*TASK INSTRUCTIONS*
Set down exactly the entries below, beginning at their first line and ending at the line with "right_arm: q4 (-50".

Records from a dataset:

──────────

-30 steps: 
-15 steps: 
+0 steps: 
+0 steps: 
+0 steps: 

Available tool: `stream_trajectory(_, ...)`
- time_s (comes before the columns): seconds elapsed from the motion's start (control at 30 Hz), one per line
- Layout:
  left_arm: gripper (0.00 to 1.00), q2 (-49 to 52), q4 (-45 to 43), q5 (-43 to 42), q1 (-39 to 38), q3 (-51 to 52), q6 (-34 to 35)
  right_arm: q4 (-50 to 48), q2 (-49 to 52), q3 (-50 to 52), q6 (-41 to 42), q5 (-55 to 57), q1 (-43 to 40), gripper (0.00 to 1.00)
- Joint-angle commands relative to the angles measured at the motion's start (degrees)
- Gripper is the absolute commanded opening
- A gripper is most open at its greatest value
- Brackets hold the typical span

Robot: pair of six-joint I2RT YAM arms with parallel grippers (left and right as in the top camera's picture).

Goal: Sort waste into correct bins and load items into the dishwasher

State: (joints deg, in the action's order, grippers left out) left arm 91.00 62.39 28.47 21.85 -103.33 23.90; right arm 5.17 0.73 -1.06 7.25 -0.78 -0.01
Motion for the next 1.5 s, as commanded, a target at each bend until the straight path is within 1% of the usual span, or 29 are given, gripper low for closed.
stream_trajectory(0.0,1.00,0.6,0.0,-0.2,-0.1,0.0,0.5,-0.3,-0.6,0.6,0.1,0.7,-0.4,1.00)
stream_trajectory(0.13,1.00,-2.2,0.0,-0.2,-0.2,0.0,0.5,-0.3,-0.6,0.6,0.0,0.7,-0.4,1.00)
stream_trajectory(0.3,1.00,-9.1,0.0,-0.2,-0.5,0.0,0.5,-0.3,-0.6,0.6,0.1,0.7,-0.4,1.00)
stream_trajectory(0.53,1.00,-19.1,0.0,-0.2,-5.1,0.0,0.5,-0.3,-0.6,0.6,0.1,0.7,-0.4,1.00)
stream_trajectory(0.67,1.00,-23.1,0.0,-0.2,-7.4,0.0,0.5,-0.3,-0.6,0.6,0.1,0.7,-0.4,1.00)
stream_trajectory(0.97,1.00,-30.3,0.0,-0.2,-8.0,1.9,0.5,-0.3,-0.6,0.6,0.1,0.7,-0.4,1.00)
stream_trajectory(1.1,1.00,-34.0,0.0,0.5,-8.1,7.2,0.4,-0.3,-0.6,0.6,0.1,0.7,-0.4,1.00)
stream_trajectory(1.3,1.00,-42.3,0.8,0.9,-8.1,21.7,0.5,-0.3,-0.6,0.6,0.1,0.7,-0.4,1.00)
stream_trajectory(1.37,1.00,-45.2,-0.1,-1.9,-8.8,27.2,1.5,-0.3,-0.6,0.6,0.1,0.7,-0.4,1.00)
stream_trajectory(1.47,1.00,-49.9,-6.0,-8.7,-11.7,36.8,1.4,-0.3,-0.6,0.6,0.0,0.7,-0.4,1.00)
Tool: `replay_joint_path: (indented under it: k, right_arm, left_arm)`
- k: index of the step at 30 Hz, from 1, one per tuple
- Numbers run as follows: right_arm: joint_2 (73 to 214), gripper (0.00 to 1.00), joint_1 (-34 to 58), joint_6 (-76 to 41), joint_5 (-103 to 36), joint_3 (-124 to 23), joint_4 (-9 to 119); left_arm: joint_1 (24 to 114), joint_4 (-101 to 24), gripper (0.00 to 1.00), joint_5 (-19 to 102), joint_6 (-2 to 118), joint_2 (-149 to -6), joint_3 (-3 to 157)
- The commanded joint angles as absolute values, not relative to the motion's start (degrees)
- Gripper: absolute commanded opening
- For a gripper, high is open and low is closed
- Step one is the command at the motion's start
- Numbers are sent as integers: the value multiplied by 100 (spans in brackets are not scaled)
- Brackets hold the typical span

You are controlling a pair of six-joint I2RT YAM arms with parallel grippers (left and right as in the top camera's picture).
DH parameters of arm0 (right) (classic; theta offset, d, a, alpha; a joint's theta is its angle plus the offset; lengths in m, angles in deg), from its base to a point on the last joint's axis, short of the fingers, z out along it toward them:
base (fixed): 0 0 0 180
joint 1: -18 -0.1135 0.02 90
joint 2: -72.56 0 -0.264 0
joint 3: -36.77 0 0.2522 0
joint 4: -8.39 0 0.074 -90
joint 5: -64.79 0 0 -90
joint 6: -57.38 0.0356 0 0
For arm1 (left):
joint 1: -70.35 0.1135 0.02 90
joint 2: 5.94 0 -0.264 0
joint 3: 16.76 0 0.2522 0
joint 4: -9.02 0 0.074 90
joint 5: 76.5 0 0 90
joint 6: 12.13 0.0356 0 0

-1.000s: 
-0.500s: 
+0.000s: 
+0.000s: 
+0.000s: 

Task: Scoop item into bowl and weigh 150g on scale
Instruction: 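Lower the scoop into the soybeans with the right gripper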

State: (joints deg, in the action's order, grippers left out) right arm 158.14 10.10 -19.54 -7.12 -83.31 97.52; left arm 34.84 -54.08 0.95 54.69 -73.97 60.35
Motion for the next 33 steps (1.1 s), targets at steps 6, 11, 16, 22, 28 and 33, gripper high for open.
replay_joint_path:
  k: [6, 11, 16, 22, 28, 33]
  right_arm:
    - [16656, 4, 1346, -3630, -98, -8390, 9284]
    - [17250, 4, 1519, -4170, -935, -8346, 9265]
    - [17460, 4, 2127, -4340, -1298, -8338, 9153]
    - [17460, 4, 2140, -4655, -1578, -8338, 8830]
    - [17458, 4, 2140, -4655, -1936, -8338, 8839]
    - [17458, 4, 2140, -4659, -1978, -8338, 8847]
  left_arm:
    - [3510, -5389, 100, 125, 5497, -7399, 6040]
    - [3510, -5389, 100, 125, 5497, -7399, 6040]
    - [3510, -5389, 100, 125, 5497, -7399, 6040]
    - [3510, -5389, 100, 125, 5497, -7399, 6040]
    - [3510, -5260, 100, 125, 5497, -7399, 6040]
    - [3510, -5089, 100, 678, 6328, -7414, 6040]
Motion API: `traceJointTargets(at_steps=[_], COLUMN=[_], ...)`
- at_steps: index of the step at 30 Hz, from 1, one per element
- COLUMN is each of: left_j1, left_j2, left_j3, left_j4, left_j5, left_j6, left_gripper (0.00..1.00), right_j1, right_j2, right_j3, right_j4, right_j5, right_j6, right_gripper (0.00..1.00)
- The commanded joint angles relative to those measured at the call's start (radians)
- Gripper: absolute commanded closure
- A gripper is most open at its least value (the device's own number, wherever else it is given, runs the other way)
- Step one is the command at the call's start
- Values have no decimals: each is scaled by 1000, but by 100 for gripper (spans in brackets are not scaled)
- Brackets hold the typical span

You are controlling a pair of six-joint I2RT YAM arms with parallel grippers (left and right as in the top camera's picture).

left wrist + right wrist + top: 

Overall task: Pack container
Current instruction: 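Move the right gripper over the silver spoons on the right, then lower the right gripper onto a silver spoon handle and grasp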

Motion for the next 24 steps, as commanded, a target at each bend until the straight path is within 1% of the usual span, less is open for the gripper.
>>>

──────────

*ANSWER SECTION*
-30 steps: 
-15 steps: 
+0 steps: 
+0 steps: 
+0 steps: 

Available tool: `stream_trajectory(_, ...)`
- time_s (comes before the columns): seconds elapsed from the motion's start (control at 30 Hz), one per line
- Layout:
  left_arm: gripper (0.00 to 1.00), q2 (-49 to 52), q4 (-45 to 43), q5 (-43 to 42), q1 (-39 to 38), q3 (-51 to 52), q6 (-34 to 35)
  right_arm: q4 (-50 to 48), q2 (-49 to 52), q3 (-50 to 52), q6 (-41 to 42), q5 (-55 to 57), q1 (-43 to 40), gripper (0.00 to 1.00)

No further output remains.